Multivariable regression models are an important tool in biological sciences, as they provide a simplified mathematical relation between multiple variables to determine factors affecting an outcome. When building a regression model, especially in large datasets with a large number of covariates, the variable selection process is a crucial step.
An ideal variable selection method for regression models would find one or more subsets of variables, which have an optimal prediction or explanation performance. Usually, this performance is not optimized during variable selection: an exhaustive test of all possible variable subsets is oftentimes not feasible and non-optimal empirical variable selection methods are being applied instead.
We propose a new algorithm for model selection, which combines forward variable selection and all-subsets regression, and which is referred to as "FARMS" ("Forward and All-subsets Regression for Model Selection"). We have implemented FARMS in R statistical software.
FARMS is a flexible method with additional features that allow tailoring the search of the best model to the experimental needs. For instance, forced-in covariates can be specified and the total number of covariates included in the final model can be fixed a priori. The best model can be selected by the AIC or the BIC value, and the best subset can be selected using different criteria: Mallows’ Cp, R-square, Adjusted R-square or the already mentioned AIC and BIC.

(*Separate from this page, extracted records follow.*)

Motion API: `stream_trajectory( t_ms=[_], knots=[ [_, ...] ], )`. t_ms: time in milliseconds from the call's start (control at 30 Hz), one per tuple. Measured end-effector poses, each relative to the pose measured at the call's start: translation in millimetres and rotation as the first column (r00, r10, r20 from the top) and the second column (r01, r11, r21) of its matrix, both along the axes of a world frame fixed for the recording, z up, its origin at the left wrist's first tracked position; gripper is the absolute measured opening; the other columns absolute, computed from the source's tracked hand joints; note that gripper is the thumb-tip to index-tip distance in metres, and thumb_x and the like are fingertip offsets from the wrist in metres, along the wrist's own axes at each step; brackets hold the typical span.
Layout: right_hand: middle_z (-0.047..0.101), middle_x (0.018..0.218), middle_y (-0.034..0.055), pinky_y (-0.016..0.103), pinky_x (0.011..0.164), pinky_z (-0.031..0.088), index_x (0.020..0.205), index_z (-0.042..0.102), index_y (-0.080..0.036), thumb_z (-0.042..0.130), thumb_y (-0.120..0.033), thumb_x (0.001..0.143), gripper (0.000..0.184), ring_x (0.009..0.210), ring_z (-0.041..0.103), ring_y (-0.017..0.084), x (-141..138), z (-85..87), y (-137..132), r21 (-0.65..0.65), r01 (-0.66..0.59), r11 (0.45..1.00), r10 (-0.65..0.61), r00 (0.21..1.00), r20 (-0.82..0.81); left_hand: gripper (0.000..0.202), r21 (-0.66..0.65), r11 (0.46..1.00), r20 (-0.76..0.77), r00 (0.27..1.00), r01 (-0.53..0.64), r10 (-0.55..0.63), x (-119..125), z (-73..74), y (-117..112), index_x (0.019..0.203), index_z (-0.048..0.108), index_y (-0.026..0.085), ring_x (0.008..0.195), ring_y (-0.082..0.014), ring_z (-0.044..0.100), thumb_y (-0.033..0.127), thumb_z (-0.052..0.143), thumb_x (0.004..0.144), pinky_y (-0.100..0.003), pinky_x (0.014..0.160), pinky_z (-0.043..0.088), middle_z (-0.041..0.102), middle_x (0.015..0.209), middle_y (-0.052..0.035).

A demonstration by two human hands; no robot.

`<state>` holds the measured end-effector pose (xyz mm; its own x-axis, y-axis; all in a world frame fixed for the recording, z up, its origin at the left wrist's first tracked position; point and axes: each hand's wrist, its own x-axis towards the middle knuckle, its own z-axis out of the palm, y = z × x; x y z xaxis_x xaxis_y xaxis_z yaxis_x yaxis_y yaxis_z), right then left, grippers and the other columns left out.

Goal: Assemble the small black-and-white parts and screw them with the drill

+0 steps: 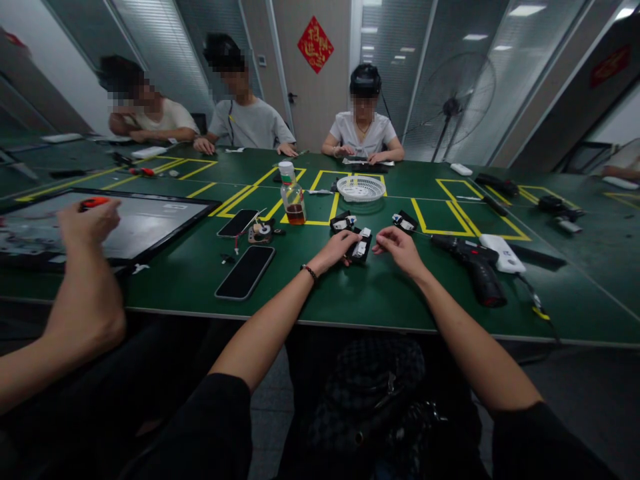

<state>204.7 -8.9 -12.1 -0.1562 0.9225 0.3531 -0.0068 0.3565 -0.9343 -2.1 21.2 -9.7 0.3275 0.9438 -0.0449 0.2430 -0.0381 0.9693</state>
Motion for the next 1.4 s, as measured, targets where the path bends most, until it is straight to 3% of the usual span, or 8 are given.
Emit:
stream_trajectory(
  t_ms=[233,500,733,1033,1400],
  knots=[
    [0.067,0.074,0.0003,0.031,0.068,0.058,0.097,0.061,-0.021,0.067,-0.051,0.082,0.034,0.067,0.066,0.015,1,-1.0,2,-0.044,-0.01,0.999,0.006,0.997,-0.071,0.048,-0.148,0.98,0.225,0.97,0.132,-0.097,-1,1.3,2,0.1,0.063,0.015,0.056,-0.0139,0.06,0.057,0.044,0.084,-0.022,0.044,0.048,0.068,0.08,-0.0083],
    [0.07,0.078,0.0044,0.033,0.077,0.058,0.094,0.07,-0.016,0.075,-0.045,0.076,0.034,0.074,0.069,0.017,0,4.7,-3,-0.17,-0.031,0.985,-0.007,0.976,-0.217,0.048,-0.172,0.974,0.2,0.973,0.15,-0.115,-1,0.1,2,0.099,0.064,0.014,0.053,-0.0128,0.058,0.056,0.047,0.083,-0.022,0.044,0.047,0.07,0.081,-0.0094],
    [0.072,0.085,0.0063,0.028,0.067,0.056,0.096,0.072,-0.016,0.078,-0.035,0.074,0.03,0.082,0.069,0.02,-2,6.8,-7,-0.168,-0.093,0.981,0.06,0.98,-0.192,0.043,-0.115,0.991,0.138,0.989,0.075,-0.059,1,0.0,2,0.103,0.063,0.015,0.056,-0.0151,0.059,0.052,0.054,0.082,-0.024,0.043,0.045,0.066,0.076,-0.0066],
    [0.071,0.081,0.0035,0.028,0.063,0.054,0.095,0.066,-0.018,0.081,-0.035,0.07,0.034,0.075,0.069,0.019,-4,8.1,-9,-0.158,-0.098,0.983,0.068,0.98,-0.187,0.038,0.005,0.999,0.087,0.995,0.051,-0.052,0,-3.2,1,0.102,0.058,0.017,0.056,-0.0129,0.059,0.049,0.06,0.082,-0.02,0.041,0.043,0.062,0.077,-0.004],
    [0.071,0.075,0.005,0.03,0.061,0.055,0.088,0.063,-0.017,0.079,-0.037,0.073,0.03,0.074,0.07,0.021,-2,-1.8,-5,-0.149,-0.086,0.985,0.07,0.991,-0.113,0.048,0.105,0.994,0.027,0.999,0.032,-0.035,-2,-8.4,4,0.117,0.055,0.017,0.056,-0.013,0.059,0.049,0.063,0.082,-0.021,0.043,0.043,0.064,0.084,-0.0066]
  ],
)
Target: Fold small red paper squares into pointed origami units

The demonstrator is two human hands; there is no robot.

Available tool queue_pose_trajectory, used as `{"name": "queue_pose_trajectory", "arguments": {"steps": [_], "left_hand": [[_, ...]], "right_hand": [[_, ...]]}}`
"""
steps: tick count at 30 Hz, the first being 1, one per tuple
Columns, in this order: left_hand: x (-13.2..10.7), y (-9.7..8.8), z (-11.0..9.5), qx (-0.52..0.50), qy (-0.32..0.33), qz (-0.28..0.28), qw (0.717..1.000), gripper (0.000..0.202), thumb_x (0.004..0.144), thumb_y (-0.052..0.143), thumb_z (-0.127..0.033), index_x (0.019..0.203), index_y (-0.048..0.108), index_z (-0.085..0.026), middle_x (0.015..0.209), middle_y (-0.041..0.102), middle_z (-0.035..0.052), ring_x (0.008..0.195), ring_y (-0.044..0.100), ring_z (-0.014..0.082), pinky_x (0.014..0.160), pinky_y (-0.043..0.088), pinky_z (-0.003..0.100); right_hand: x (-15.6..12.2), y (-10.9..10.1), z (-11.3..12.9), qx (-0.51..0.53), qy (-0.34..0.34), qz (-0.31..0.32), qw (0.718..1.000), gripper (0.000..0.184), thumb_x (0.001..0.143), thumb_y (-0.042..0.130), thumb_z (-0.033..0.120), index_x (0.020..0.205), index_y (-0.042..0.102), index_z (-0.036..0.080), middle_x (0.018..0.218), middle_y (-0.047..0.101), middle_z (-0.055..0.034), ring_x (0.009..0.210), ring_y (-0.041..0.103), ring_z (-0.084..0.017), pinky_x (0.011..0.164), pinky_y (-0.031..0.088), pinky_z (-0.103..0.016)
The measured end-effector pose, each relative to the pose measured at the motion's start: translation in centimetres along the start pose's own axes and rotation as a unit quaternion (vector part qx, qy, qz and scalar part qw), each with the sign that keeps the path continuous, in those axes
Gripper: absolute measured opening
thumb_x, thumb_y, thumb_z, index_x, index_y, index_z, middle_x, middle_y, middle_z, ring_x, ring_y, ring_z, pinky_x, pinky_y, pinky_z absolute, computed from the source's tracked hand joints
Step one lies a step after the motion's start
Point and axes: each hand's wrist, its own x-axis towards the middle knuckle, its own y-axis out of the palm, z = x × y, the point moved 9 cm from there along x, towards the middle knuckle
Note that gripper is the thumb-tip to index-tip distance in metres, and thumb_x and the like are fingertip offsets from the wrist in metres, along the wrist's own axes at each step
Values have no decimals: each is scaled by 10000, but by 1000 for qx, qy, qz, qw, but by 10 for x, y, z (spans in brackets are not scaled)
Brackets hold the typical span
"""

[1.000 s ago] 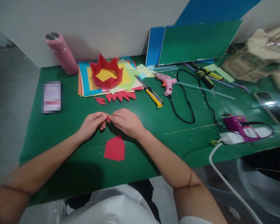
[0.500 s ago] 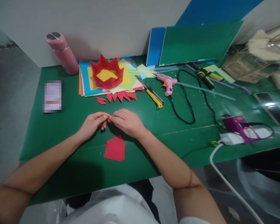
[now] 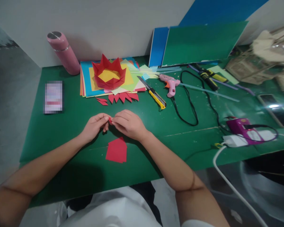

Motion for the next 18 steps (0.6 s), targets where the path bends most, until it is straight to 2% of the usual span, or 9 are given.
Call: {"name": "queue_pose_trajectory", "arguments": {"steps": [6,12,18], "left_hand": [[0,4,0,10,6,18,1000,248,845,564,-398,785,583,-158,501,551,-41,429,481,71,452,387,188],[1,-2,-2,36,17,-14,999,286,812,617,-441,827,603,-156,539,550,-44,459,482,66,461,386,187],[2,-2,-1,20,14,-10,1000,289,773,661,-424,864,620,-152,592,557,-35,510,501,67,465,391,179]], "right_hand": [[-2,0,4,-3,-20,-11,1000,84,918,544,220,922,628,220,859,697,-51,782,625,-153,691,508,-303],[-4,3,-3,1,8,-6,1000,114,921,541,226,911,654,221,858,709,-52,779,637,-155,689,512,-308],[-4,2,-11,74,71,-30,994,106,890,585,238,872,688,223,826,736,-41,749,664,-157,691,524,-308]]}}
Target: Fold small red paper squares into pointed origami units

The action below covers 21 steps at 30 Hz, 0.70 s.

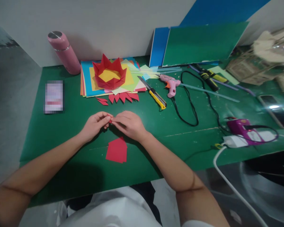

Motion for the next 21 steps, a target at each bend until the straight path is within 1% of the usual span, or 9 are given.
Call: {"name": "queue_pose_trajectory", "arguments": {"steps": [3,5,8,10,12,17,21], "left_hand": [[-1,2,-2,21,9,1,1000,255,801,630,-398,863,610,-151,599,555,-35,515,507,69,484,409,182],[-4,5,-5,55,22,7,998,216,829,594,-366,857,603,-152,610,562,-31,528,523,75,503,421,186],[-7,11,-10,125,54,14,991,177,853,549,-316,813,608,-154,658,590,-12,570,555,85,544,437,196],[-9,13,-13,167,70,13,983,180,854,542,-302,774,607,-155,672,598,-6,580,563,88,562,440,202],[-10,13,-13,190,71,8,979,187,852,546,-306,756,601,-155,659,596,-8,563,561,89,558,438,203],[-10,9,-12,192,65,-6,979,200,840,560,-329,752,602,-154,644,605,-11,538,564,87,535,436,197],[-11,9,-12,185,67,-10,980,197,822,576,-331,738,607,-155,633,618,-11,534,564,89,524,434,193]], "right_hand": [[0,-5,-10,59,82,-30,994,112,872,603,247,813,695,217,765,737,-20,679,660,-139,663,515,-282],[-1,-4,-19,89,153,-30,984,131,861,607,261,776,692,208,729,725,-17,627,639,-126,603,497,-254],[-5,-2,-30,128,223,-36,966,126,845,607,276,807,692,192,681,695,-14,574,600,-115,538,465,-232],[-6,3,-34,156,241,-18,958,120,837,613,275,821,690,184,689,686,-17,595,602,-118,556,470,-233],[-6,9,-37,191,253,6,948,122,832,620,278,812,686,178,730,687,-29,649,620,-127,597,487,-243],[-11,20,-45,301,298,22,906,152,803,649,318,804,670,167,755,660,-29,656,612,-120,610,501,-247],[-14,24,-47,319,325,30,890,178,775,675,348,777,663,171,744,642,-22,648,583,-112,599,482,-241]]}}
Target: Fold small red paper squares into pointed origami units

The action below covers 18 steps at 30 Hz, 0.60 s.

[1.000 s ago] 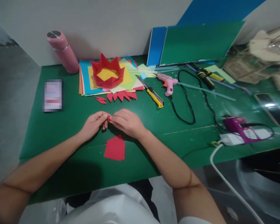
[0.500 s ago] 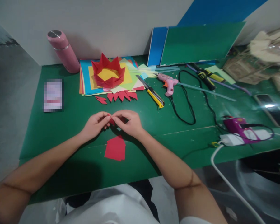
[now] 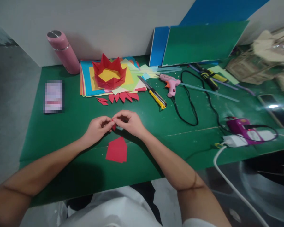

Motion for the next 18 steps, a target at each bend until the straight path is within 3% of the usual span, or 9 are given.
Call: {"name": "queue_pose_trajectory", "arguments": {"steps": [10,18], "left_hand": [[0,-2,-1,60,40,-29,997,147,780,604,-288,742,637,-149,677,640,10,570,556,97,546,419,205],[0,-1,0,49,41,-25,998,121,753,603,-266,722,610,-149,637,601,-6,520,503,77,508,394,192]], "right_hand": [[0,5,-10,18,29,5,999,175,758,652,339,736,593,176,634,548,23,563,485,-87,541,411,-231],[1,8,-6,9,27,15,999,147,785,602,306,733,570,172,659,562,17,583,500,-87,566,413,-226]]}}
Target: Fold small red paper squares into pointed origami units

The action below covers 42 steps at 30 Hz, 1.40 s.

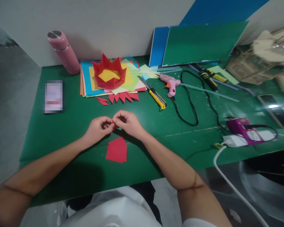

In order to explore the properties of this new method, including its robustness, we have run several tests varying FARMS parameters. We have also compared its results with the results provided by common used methods such as stepwise regression and all-subsets regression.
We have done these comparisons on a real dataset that includes host genetic and immunological information of over 800 HIV infected individuals from Lima (Peru) and Durban (South Africa). This dataset includes approximately 500 variables with information on HIV immune reactivity (around 400 predictive variables), individual genetic characteristics (around 80 predictive variables) and clinical data such as the plasma viral load.
The results obtained showed that FARMS is a very robust approach: the same model was always obtained after 400 executions varying its parameters. In addition, our new approach is also faster than common approaches: when selecting the best model using 400 covariates, FARMS needed less than half the time of stepwise approaches. Further improvements are currently added to the algorithm, including the evaluation of quadratic terms to allow for evaluation of non-linear relationships among the variable and adding parameters that allow the evaluation of the interaction terms.